Companion

2022

Mrs.

The exposition, the confrontation, then the denouement. Classic story structure – three acts that begin with the introduction of place, characters and mood, followed by a confrontation, a problem to be tackled, then the resolution, just as everything seems to be unravelling. Without portraying events, and rarely even characters, Poppy’s paintings nonetheless have the feeling of chapters, of a narration being told, some even depicting book covers. In Cutting shade, the walls are scattered with traces of Poppy’s surroundings in rural Sussex – props, it feels, in an unfolding drama.

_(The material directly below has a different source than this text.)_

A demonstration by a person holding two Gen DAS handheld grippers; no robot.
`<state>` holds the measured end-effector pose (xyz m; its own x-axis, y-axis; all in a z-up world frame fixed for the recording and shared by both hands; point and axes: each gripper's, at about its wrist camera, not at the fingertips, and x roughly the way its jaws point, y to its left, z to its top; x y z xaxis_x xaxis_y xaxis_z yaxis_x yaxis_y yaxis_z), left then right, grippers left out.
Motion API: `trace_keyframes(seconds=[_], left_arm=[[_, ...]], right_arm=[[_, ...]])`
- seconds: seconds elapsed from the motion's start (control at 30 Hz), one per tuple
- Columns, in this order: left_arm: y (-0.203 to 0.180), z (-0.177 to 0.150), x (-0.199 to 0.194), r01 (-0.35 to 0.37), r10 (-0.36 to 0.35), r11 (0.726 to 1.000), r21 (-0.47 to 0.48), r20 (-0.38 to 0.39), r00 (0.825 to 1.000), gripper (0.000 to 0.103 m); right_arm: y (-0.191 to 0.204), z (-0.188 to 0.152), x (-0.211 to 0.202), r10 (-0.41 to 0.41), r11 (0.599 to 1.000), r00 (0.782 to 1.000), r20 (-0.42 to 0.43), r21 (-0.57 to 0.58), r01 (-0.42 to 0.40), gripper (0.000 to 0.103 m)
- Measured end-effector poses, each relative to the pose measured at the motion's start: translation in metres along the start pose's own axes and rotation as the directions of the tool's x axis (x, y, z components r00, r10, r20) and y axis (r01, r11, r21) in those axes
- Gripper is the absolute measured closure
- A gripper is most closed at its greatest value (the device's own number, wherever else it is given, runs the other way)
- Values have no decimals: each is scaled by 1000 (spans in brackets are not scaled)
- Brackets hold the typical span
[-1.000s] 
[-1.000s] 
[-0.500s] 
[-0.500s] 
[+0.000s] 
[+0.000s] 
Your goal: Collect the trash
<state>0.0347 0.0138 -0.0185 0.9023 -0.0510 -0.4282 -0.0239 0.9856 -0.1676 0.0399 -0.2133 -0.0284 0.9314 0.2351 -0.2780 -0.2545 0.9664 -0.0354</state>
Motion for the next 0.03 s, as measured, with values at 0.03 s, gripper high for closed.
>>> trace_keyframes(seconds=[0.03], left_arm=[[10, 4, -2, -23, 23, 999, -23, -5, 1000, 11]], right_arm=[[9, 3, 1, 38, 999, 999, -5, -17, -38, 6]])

Act one, the exposition. After years of experimenting with different methods of printmaking, Poppy realised her eye was often more drawn to the unintended moments of the process – a faint fingerprint mark, or accidental smearing of ink – haptic mishaps, rather than the supposed subject. She’d admire German artist Andrea Büttner’s iPhone etchings – made of daubs from her fingerprints on a smartphone, scaled up to look like gestural paintings. Poppy wanted her prints to achieve a similar soiled and self-referential quality. She settled for a specific lithographic experiment: printing a photograph to scale on to a polyester plate coated in water and oil, which she manipulates with watercolour. She realised the materials underneath had to have a mercurial quality, too, mastering a technique by working on to suede and silk, often hoarding scraps from Ebay, or cutting up old jackets. The fabrics absorb oil and paint in different ways: the delicate silk soaks them up, bleeding the colour deep into its fibres – the tough suede made for blotchy stains, yet is sensitive to the lightest of fingerprints.

Poppy Jones, Pale/Hot, 2021

The confrontation, act two. What are these things, which she dubs as ‘objects’? Each teeters between printing, painting and photography. Human representation is absent, yet humanity is present, with faint impressions left behind. Her fingerprints fox the suede surfaces – remnants of deliberating and handlings in the studio. She’ll make countless decisions, reaching down further into her overflowing box of offcuts: some that are dyed, others left bare, their history never entirely obliterated. Her approach to subject is equally as complex, infusing familiar sights from her home in unfamiliar close-up: a half-empty glass, burning candles, shadows from a window. She takes quick snapshots when a vision blooms, cogitating over perspectives and crops before transferring one on to plate. In On Photography, Susan Sontag writes: ‘Photographs are, of course, artefacts. But their appeal is that they also seem, in a world littered with photographic relics, to have the status as found objects.’ Poppy’s ‘objects’ each retain the patina of being held or discovered from a different era. They quickly capture a fleeting moment, but hers unashamedly linger on a feeling – her three melting candles, or half-opened blinds, for instance, both metaphors for time passing. 

Cutting shade is derived from a verse in Gertrude Stein’s book of poems, Tender Buttons. Stein used the expression to describe layers of pastry, but to Poppy it sparked a similarity with her process, ’shadowing’ being to mimic reality, as a shadow does. Once composed, stretched and framed in panes no bigger than the page of a book, Poppy’s denouement is hanging them on the wall for the viewer to begin the story. And so it goes round, in the telling and retelling, each piece a fragment of a passing day, like words briefly fixed to a page.